The Republic of Iraq maintains a structured pharmaceutical regulatory environment. The local market registers and stocks an extensive core formulary across cardiology, endocrinology, antibiotics, and oncology, but four converging gaps drive cross-border named-patient demand.

First, indication lag. Specialty oncology, immunology, and rare-disease products approved at the US FDA in the past 24 to 36 months frequently lag local registration. An Iraqi oncologist with an FDA-label-fit case may face a 12 to 36 month delay before the drug arrives through routine commercial channels. Second, presentation gaps. The exact strength, weight-banded pediatric dose, or pen format the prescriber needs may be missing even when the molecule is on the local register. Third, payer denial. out-of-pocket cash (frequently USD) payment, supplemented by the MOH public hospital schemes for citizens, limited employer-paid plans through AAIB Insurance, Iraq Insurance Company, and Gulf Insurance Group Iraq, and the Iraqi Red Crescent compassionate support fund for specified rare-disease cases each assess specialty therapies case by case; step-therapy or formulary rules often produce denials even when the drug is locally registered. Fourth, continuity of supply. Iraqi patients stabilised on a US-sourced regimen during US-based care or family visits sometimes need to continue that exact presentation rather than switch to a different local formulation.

In each pattern, the KIMADIA / Iraqi MOH named-patient import authorisation is the legal mechanism that connects an Iraqi-licensed physician's clinical decision with US-sourced, FDA-labeled product for a specific patient.

The regulator: the Iraqi State Company for Marketing Drugs and Medical Appliances (KIMADIA) under the Ministry of Health

The Iraqi State Company for Marketing Drugs and Medical Appliances (KIMADIA) under the Ministry of Health, commonly abbreviated as KIMADIA / MOH, is the Iraq national authority responsible for the registration, licensing, and surveillance of human medicinal products.
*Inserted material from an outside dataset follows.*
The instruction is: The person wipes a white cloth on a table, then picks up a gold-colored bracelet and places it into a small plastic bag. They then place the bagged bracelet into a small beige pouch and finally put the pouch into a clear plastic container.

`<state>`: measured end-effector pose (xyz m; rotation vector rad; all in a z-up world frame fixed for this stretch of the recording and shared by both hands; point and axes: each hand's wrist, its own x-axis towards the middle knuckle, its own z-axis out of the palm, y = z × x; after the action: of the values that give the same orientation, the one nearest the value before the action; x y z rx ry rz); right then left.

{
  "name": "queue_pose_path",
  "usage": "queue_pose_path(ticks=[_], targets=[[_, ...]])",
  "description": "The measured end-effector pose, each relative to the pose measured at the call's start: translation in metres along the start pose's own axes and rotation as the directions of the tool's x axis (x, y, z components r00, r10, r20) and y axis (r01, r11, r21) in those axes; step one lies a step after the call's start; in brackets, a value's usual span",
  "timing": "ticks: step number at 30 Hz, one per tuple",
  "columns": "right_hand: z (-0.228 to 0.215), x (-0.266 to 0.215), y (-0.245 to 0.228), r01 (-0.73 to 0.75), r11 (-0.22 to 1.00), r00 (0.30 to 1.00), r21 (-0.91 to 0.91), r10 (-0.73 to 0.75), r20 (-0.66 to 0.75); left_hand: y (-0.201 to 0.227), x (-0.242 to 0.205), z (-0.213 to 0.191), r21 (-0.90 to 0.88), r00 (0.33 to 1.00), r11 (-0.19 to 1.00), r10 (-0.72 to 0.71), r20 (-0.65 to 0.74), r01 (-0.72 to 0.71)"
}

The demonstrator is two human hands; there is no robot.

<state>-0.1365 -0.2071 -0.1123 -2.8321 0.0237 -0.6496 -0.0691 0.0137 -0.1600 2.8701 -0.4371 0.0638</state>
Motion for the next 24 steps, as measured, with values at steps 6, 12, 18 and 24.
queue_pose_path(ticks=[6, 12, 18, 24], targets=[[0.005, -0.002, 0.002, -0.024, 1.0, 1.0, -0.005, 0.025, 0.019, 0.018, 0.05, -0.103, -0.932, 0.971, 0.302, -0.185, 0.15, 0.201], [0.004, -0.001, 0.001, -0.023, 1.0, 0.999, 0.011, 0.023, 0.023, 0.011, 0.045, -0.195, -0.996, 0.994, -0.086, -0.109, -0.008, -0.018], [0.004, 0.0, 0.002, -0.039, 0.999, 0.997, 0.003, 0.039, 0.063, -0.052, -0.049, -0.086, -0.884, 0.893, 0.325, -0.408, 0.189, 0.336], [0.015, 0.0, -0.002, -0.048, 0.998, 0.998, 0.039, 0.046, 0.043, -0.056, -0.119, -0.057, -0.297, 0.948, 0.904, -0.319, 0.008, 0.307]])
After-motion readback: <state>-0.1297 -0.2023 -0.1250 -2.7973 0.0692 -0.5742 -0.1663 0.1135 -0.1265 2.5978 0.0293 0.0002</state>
The agency operates alongside the the Iraqi Medical Association and the MOH Department of Drug Registration; the combination of professional licensing (physician and pharmacy) with product licensing (medicine and manufacturer) defines the legal envelope within which the KIMADIA / Iraqi MOH named-patient import authorisation operates.

The agency publishes its current regulatory guidance on its public portal. Reserve Meds maintains a reading list of the current circulars and acts that govern personal-import authorisation; the regulator's guidance is the controlling source. Reserve Meds' role is to translate the documentation expectations into an applicant-ready packet, not to act as the regulator.

The named-patient route exists precisely because no regulator can register every FDA-approved indication, presentation, and dose-band the moment the FDA approves it. The mechanism is a principled exception, not a workaround. Reserve Meds operates exclusively within the principled-exception envelope.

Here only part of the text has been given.